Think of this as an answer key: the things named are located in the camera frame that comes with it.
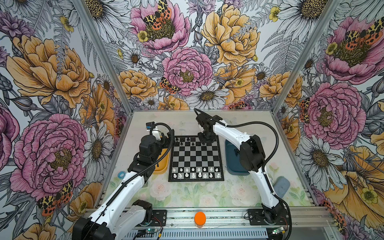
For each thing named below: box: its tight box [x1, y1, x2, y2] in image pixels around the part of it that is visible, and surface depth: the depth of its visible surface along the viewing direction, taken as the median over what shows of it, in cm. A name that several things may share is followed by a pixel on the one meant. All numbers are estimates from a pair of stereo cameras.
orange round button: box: [194, 211, 207, 228], surface depth 67 cm
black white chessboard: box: [168, 135, 225, 182], surface depth 93 cm
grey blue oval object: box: [273, 176, 290, 199], surface depth 83 cm
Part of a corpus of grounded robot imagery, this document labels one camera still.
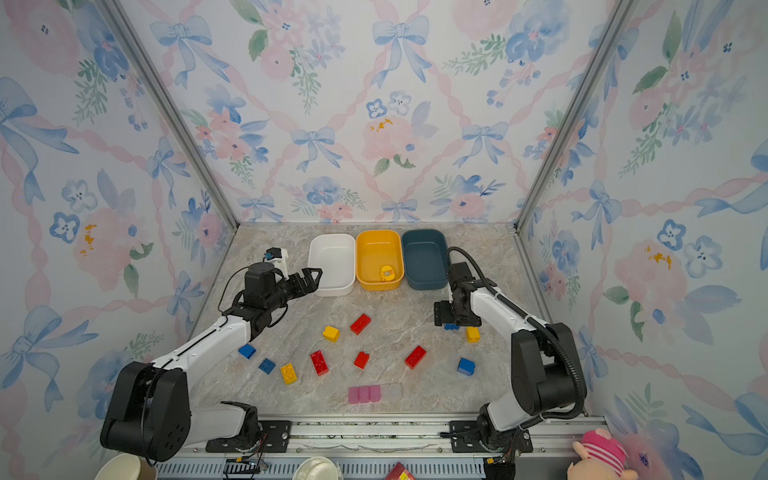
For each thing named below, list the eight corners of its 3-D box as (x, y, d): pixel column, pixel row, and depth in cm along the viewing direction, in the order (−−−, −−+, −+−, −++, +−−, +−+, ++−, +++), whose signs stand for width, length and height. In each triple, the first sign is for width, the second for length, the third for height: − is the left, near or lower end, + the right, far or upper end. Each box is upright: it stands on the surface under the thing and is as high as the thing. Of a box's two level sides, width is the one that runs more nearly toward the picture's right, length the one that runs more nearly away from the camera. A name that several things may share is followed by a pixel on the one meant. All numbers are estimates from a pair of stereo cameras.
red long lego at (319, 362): (317, 376, 85) (316, 374, 84) (311, 357, 89) (310, 354, 87) (329, 371, 86) (328, 368, 85) (323, 352, 90) (322, 349, 88)
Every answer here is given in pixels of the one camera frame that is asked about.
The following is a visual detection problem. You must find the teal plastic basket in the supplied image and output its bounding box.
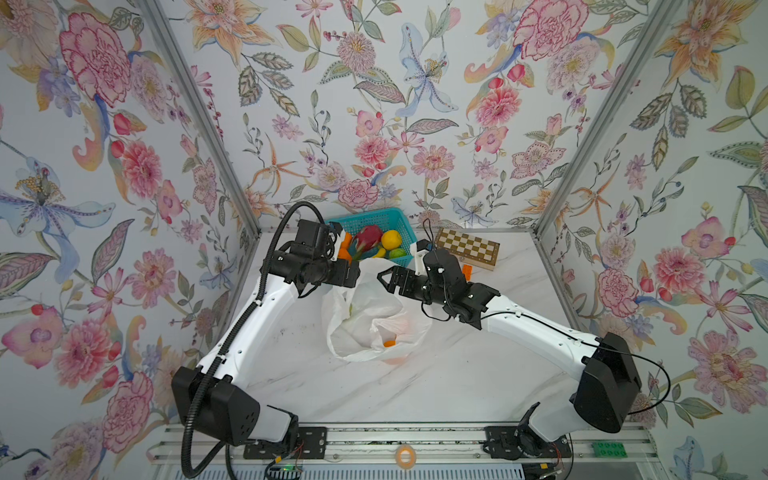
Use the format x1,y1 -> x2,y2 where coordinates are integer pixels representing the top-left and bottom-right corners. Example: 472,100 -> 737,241
331,208 -> 417,267

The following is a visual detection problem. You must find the wooden chessboard box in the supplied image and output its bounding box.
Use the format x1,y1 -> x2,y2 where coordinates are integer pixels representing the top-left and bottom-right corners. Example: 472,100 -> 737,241
436,228 -> 500,271

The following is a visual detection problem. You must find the aluminium corner post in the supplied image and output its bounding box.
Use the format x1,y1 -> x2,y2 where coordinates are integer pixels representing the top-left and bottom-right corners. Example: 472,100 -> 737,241
137,0 -> 261,240
531,0 -> 679,240

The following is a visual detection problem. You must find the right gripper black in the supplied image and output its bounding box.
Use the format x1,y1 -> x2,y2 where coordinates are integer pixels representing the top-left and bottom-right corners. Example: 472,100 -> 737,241
377,268 -> 450,312

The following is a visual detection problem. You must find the green apple toy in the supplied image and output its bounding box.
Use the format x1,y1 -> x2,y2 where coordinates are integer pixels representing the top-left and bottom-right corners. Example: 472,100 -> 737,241
388,248 -> 408,259

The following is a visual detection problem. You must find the orange block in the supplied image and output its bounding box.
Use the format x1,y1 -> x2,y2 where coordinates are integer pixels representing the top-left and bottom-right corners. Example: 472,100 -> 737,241
462,264 -> 473,282

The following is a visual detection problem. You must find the white translucent plastic bag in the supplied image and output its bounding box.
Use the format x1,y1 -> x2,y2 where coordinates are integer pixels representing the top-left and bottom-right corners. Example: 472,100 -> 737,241
321,259 -> 433,363

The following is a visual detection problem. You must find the aluminium rail base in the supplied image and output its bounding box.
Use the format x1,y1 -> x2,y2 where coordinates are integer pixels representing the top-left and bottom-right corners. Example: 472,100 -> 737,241
146,421 -> 661,480

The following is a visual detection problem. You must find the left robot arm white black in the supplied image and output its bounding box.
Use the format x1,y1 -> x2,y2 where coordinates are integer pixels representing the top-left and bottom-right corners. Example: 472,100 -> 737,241
172,251 -> 360,451

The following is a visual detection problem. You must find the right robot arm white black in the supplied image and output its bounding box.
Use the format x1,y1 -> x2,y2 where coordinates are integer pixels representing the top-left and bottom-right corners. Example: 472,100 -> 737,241
377,266 -> 641,460

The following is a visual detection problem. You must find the right aluminium corner post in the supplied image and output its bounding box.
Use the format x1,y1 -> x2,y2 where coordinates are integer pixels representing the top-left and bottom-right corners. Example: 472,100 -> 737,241
531,0 -> 679,240

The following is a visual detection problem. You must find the yellow lemon toy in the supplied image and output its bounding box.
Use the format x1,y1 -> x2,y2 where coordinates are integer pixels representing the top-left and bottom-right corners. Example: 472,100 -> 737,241
381,230 -> 403,251

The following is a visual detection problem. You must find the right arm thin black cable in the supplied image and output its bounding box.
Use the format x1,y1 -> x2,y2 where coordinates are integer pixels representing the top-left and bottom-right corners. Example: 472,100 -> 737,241
416,217 -> 672,480

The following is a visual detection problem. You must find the left aluminium corner post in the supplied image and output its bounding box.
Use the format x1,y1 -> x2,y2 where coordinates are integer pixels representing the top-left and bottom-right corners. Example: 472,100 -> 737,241
137,0 -> 261,240

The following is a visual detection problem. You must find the pink dragon fruit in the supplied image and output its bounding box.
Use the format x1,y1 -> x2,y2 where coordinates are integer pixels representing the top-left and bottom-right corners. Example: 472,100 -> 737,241
348,225 -> 383,260

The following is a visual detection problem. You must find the green lego plate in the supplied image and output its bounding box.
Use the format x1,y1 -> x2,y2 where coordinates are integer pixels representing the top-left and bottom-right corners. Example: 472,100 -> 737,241
592,441 -> 628,459

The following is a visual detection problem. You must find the orange fruit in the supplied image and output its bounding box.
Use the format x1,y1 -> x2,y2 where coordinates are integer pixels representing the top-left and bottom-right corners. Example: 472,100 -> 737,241
337,232 -> 355,262

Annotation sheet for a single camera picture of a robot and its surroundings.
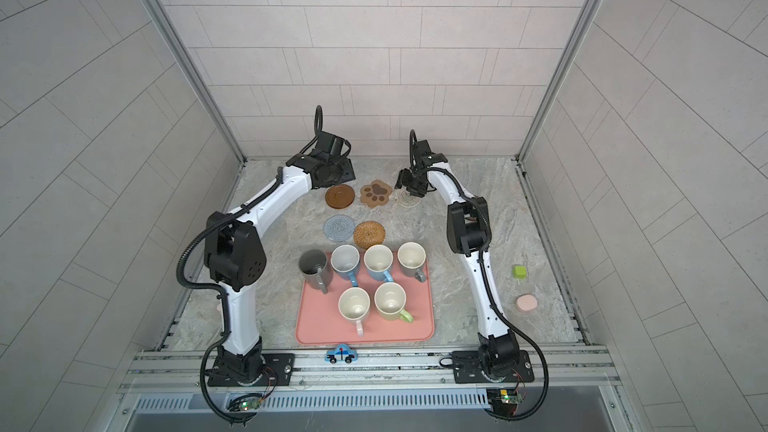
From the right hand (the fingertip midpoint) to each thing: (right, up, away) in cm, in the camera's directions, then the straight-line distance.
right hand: (401, 186), depth 107 cm
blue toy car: (-15, -40, -35) cm, 55 cm away
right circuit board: (+23, -49, -39) cm, 67 cm away
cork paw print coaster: (-9, -3, -2) cm, 9 cm away
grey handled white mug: (+3, -20, -21) cm, 30 cm away
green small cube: (+34, -25, -21) cm, 47 cm away
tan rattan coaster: (-11, -15, -11) cm, 22 cm away
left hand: (-14, +6, -14) cm, 21 cm away
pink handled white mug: (-13, -31, -28) cm, 44 cm away
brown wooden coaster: (-22, -4, -2) cm, 22 cm away
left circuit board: (-35, -47, -42) cm, 72 cm away
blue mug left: (-16, -21, -22) cm, 34 cm away
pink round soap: (+34, -31, -26) cm, 53 cm away
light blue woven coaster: (-20, -13, -10) cm, 26 cm away
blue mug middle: (-7, -21, -21) cm, 31 cm away
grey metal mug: (-25, -23, -22) cm, 40 cm away
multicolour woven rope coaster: (+2, -5, -2) cm, 5 cm away
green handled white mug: (-3, -31, -26) cm, 41 cm away
____
> EXERCISE
Output the records exactly, please. The pictures are not part of the copy.

> TASK RESULT
Think of this as an answer key: the things named are located in the camera frame that comes with it.
For each thing named below: box: its tight box [x1, y1, x2, y2] in image pixels around the part of it that is visible, and surface depth: the depth of its visible surface along the viewing direction, taken as the median over what shows of it, in cm. A name that several things may share is followed by a pixel on the one meant. All numbers are estimates from a pair of stereo cameras.
orange round button: box: [194, 211, 207, 228], surface depth 67 cm
black white chessboard: box: [168, 135, 225, 182], surface depth 93 cm
grey blue oval object: box: [273, 176, 290, 199], surface depth 83 cm
Part of a corpus of grounded robot imagery, this document labels one camera still.
For each thing named below, list the eight corners of its 3-D box as (x, y, d): pixel column, pixel row, and depth in cm along the viewing direction, in the order (−−−, −−+, −+−, −++, +−−, +−+, ++−, +++), whose signs stand for width, length and height. In each triple, the first sign is for width, the second for length, the third for height: − is the left, near or lower end, + the right, far or upper end. Each box is upright: it stands on the surface under the thing and is as high as the thing. Of a box's two level sides, width is the one that runs more nearly toward the picture's right, length the one that runs more nearly away from the camera. A name that several things may share is followed by a pixel on the one meant. All numbers are estimates from a pair of stereo cameras.
red long lego at (319, 362): (317, 376, 85) (316, 374, 84) (311, 357, 89) (310, 354, 87) (329, 371, 86) (328, 368, 85) (323, 352, 90) (322, 349, 88)
Every answer here is given in pixels of the one camera frame that is asked about.
The following is a visual detection problem. You must find the teal plastic basket in the supplied image and output its bounding box.
Use the format x1,y1 -> x2,y2 where coordinates are integer pixels representing the top-left and bottom-right corners. Example: 472,100 -> 737,241
331,208 -> 417,267

The following is a visual detection problem. You must find the wooden chessboard box in the supplied image and output its bounding box.
Use the format x1,y1 -> x2,y2 where coordinates are integer pixels representing the top-left and bottom-right corners. Example: 472,100 -> 737,241
436,228 -> 500,271

The following is a visual detection problem. You must find the aluminium corner post in the supplied image and output its bounding box.
Use the format x1,y1 -> x2,y2 where coordinates are integer pixels representing the top-left and bottom-right corners. Example: 472,100 -> 737,241
137,0 -> 261,240
531,0 -> 679,240

The following is a visual detection problem. You must find the right gripper black in the supplied image and output its bounding box.
Use the format x1,y1 -> x2,y2 where coordinates are integer pixels representing the top-left and bottom-right corners. Example: 472,100 -> 737,241
377,268 -> 450,312

The following is a visual detection problem. You must find the green apple toy in the supplied image and output its bounding box.
Use the format x1,y1 -> x2,y2 where coordinates are integer pixels representing the top-left and bottom-right corners. Example: 472,100 -> 737,241
388,248 -> 408,259

The following is a visual detection problem. You must find the orange block in the supplied image and output its bounding box.
Use the format x1,y1 -> x2,y2 where coordinates are integer pixels representing the top-left and bottom-right corners. Example: 472,100 -> 737,241
462,264 -> 473,282

The following is a visual detection problem. You must find the white translucent plastic bag in the supplied image and output its bounding box.
Use the format x1,y1 -> x2,y2 where coordinates are integer pixels representing the top-left and bottom-right corners. Example: 472,100 -> 737,241
321,259 -> 433,363

The following is a visual detection problem. You must find the aluminium rail base in the supplied image and output its bounding box.
Use the format x1,y1 -> x2,y2 where coordinates are integer pixels representing the top-left and bottom-right corners. Example: 472,100 -> 737,241
146,421 -> 661,480

The following is a visual detection problem. You must find the left robot arm white black in the supplied image and output its bounding box.
Use the format x1,y1 -> x2,y2 where coordinates are integer pixels representing the top-left and bottom-right corners. Example: 472,100 -> 737,241
172,251 -> 360,451

The following is a visual detection problem. You must find the right robot arm white black in the supplied image and output its bounding box.
Use the format x1,y1 -> x2,y2 where coordinates are integer pixels representing the top-left and bottom-right corners. Example: 472,100 -> 737,241
377,266 -> 641,460

The following is a visual detection problem. You must find the right aluminium corner post in the supplied image and output its bounding box.
Use the format x1,y1 -> x2,y2 where coordinates are integer pixels representing the top-left and bottom-right corners. Example: 472,100 -> 737,241
531,0 -> 679,240

The following is a visual detection problem. You must find the yellow lemon toy in the supplied image and output its bounding box.
Use the format x1,y1 -> x2,y2 where coordinates are integer pixels representing the top-left and bottom-right corners. Example: 472,100 -> 737,241
381,230 -> 403,251

The following is a visual detection problem. You must find the right arm thin black cable in the supplied image and output its bounding box.
Use the format x1,y1 -> x2,y2 where coordinates are integer pixels representing the top-left and bottom-right corners. Example: 472,100 -> 737,241
416,217 -> 672,480

The following is a visual detection problem. You must find the left aluminium corner post in the supplied image and output its bounding box.
Use the format x1,y1 -> x2,y2 where coordinates are integer pixels representing the top-left and bottom-right corners. Example: 472,100 -> 737,241
137,0 -> 261,240

The following is a visual detection problem. You must find the pink dragon fruit in the supplied image and output its bounding box.
Use the format x1,y1 -> x2,y2 where coordinates are integer pixels representing the top-left and bottom-right corners. Example: 472,100 -> 737,241
348,225 -> 383,260

The following is a visual detection problem. You must find the green lego plate in the supplied image and output its bounding box.
Use the format x1,y1 -> x2,y2 where coordinates are integer pixels representing the top-left and bottom-right corners. Example: 472,100 -> 737,241
592,441 -> 628,459

The following is a visual detection problem. You must find the orange fruit in the supplied image and output its bounding box.
Use the format x1,y1 -> x2,y2 where coordinates are integer pixels representing the top-left and bottom-right corners. Example: 472,100 -> 737,241
337,232 -> 355,262

Annotation sheet for a single camera picture of a robot and its surroundings.
From the right hand (the fingertip midpoint) to each thing: (right, up, away) in cm, in the camera's directions, then the straight-line distance.
right hand: (401, 186), depth 107 cm
blue toy car: (-15, -40, -35) cm, 55 cm away
right circuit board: (+23, -49, -39) cm, 67 cm away
cork paw print coaster: (-9, -3, -2) cm, 9 cm away
grey handled white mug: (+3, -20, -21) cm, 30 cm away
green small cube: (+34, -25, -21) cm, 47 cm away
tan rattan coaster: (-11, -15, -11) cm, 22 cm away
left hand: (-14, +6, -14) cm, 21 cm away
pink handled white mug: (-13, -31, -28) cm, 44 cm away
brown wooden coaster: (-22, -4, -2) cm, 22 cm away
left circuit board: (-35, -47, -42) cm, 72 cm away
blue mug left: (-16, -21, -22) cm, 34 cm away
pink round soap: (+34, -31, -26) cm, 53 cm away
light blue woven coaster: (-20, -13, -10) cm, 26 cm away
blue mug middle: (-7, -21, -21) cm, 31 cm away
grey metal mug: (-25, -23, -22) cm, 40 cm away
multicolour woven rope coaster: (+2, -5, -2) cm, 5 cm away
green handled white mug: (-3, -31, -26) cm, 41 cm away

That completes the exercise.